One of LogicMonitor’s design goals has always been to remove human configuration as much as possible – not just because it saves people time, but because it makes monitoring – and hence the services monitored – that much more reliable.  We do this in a few different ways:

  • LogicMonitor’s ActiveDiscovery (TM) process continuously scans all monitored devices for changes, automatically adding new volumes, interfaces, load balancer VIPs, database instances, etc into monitoring, and informing you via email in real time (or batched notifications, as you prefer).  However, in order to avoid Alert Overload, you’ll need to ensure your monitoring supports filtering and classification of discovered objects.
  • LogicMonitor can scan your subnets, or even your Amazon EC2 account, and add new machines or instances to monitoring automatically.

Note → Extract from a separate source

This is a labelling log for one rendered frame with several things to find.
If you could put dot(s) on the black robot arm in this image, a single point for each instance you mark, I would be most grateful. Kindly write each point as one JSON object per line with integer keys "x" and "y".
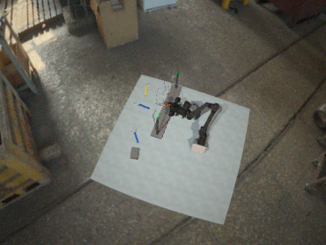
{"x": 186, "y": 111}

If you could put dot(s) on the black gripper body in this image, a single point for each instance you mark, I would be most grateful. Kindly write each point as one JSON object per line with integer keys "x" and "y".
{"x": 177, "y": 99}

  • Just as important, graphs and dashboards should not have to be manually updated.  If you have a dashboard graph that is the sum of the sessions on 10 web servers,  that is commonly used to view the health of your service, what happens when you add 4 more servers? A good monitoring system will automatically add them to your dashboard graph.  A poor system will require you to remember to update all the places that such information is aggregated, virtually ensuring your “business overview” will be anything but.

In short, never depend on monitoring to be manually updated to cover adds, moves and changes. Because you know it doesn’t happen.